PROBLEM:
Give the data again in full, with every character unchanged.

DATASET EXCERPT:

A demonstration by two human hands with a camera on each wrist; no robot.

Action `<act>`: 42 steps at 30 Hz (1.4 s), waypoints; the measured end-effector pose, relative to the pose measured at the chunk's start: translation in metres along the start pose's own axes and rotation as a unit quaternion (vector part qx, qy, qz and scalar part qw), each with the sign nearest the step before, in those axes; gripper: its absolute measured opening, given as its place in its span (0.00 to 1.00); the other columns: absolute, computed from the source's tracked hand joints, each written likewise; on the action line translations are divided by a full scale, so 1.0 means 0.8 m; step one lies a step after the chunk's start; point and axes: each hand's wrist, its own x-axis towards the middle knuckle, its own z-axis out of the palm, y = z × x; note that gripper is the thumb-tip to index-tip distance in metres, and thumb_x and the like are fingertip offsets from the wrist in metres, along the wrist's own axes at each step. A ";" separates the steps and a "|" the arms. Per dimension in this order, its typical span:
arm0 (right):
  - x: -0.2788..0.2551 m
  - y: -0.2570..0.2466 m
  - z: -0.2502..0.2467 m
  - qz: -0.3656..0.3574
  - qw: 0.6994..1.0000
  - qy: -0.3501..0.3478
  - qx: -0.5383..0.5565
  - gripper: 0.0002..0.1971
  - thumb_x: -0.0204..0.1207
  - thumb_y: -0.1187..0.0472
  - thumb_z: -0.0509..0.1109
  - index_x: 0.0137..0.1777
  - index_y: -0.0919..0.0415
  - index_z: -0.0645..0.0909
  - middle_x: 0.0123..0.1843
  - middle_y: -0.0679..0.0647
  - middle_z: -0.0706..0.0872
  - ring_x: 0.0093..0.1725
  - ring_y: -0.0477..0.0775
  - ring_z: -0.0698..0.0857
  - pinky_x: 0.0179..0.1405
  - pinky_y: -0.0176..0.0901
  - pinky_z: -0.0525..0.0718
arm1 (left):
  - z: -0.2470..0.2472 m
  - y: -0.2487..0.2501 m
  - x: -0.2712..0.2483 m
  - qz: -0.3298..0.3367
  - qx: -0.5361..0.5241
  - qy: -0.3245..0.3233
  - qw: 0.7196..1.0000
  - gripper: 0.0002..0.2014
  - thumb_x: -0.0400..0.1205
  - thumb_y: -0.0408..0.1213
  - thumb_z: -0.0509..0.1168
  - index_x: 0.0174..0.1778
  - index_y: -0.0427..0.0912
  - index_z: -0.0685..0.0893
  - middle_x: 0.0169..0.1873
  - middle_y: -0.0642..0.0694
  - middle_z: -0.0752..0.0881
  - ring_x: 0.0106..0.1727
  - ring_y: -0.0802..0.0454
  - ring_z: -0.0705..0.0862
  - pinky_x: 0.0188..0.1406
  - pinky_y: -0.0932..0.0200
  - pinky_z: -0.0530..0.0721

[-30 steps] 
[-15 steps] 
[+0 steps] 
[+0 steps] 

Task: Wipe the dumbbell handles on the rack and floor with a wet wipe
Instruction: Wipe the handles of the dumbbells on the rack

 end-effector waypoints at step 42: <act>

COMPLETED TASK:
A demonstration by two human hands with a camera on each wrist; no robot.

Action `<act>`: 42 steps at 30 Hz (1.4 s), waypoints; the measured end-effector pose, relative to the pose measured at the chunk's start: translation in metres along the start pose's own axes and rotation as a unit quaternion (vector part qx, qy, qz and scalar part qw), each with the sign nearest the step before, in those axes; gripper: its absolute measured opening, given as its place in its span (0.00 to 1.00); the other columns: absolute, computed from the source's tracked hand joints, each written likewise; on the action line translations are divided by a full scale, so 1.0 means 0.8 m; step one lies a step after the chunk's start; point and axes: each hand's wrist, its own x-axis towards the middle knuckle, its own z-axis out of the palm, y = z × x; note that gripper is the thumb-tip to index-tip distance in metres, and thumb_x and the like are fingertip offsets from the wrist in metres, along the wrist's own axes at each step. A ";" separates the steps and a "|" the arms. Per dimension in this order, its typical span:
arm0 (right):
  - x: -0.2788..0.2551 m
  - y: -0.2570..0.2466 m
  - z: -0.2502..0.2467 m
  - qz: -0.3656..0.3574
  - qw: 0.6994..1.0000
  - qy: -0.3501..0.3478
  - qx: -0.5383..0.5565
  - gripper: 0.0002..0.1971
  - thumb_x: -0.0204..0.1207
  - thumb_y: -0.1187..0.0472
  - thumb_z: -0.0509..0.1109
  - index_x: 0.0137..0.1777
  - index_y: -0.0919..0.0415
  - index_z: -0.0645..0.0909
  - middle_x: 0.0123..0.1843
  - middle_y: -0.0679..0.0647
  - middle_z: -0.0706..0.0872
  - ring_x: 0.0093..0.1725
  - ring_y: -0.0477..0.0775
  - ring_z: -0.0698..0.0857
  - pinky_x: 0.0179..0.1405
  - pinky_y: -0.0176..0.0901
  - pinky_z: -0.0525..0.0718
arm1 (left):
  - z: -0.2470..0.2472 m
  - y: -0.2487..0.2501 m
  - x: -0.2712..0.2483 m
  - qz: -0.3298..0.3367
  - qx: -0.5361..0.5241
  - qy: -0.3245..0.3233
  - qw: 0.7196..1.0000
  - gripper: 0.0002..0.2014
  - thumb_x: -0.0400..0.1205
  - thumb_y: -0.0408..0.1213
  - thumb_z: -0.0509..0.1168
  - index_x: 0.0174..0.1778
  - index_y: -0.0427..0.0912
  - index_z: -0.0685..0.0893
  - middle_x: 0.0169..0.1873
  - middle_y: -0.0642..0.0694
  - middle_z: -0.0752..0.0881
  - ring_x: 0.0106..0.1727
  - ring_y: -0.0802..0.0454
  - ring_z: -0.0705..0.0862
  - pinky_x: 0.0188..0.1406
  - pinky_y: -0.0932..0.0200
  - pinky_z: -0.0530..0.0721

[-30 steps] 
[-15 steps] 
[+0 steps] 
[+0 steps] 

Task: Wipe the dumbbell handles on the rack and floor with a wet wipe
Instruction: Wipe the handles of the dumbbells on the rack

 end-effector waypoints at step 42: <act>

No more work is needed for this exercise.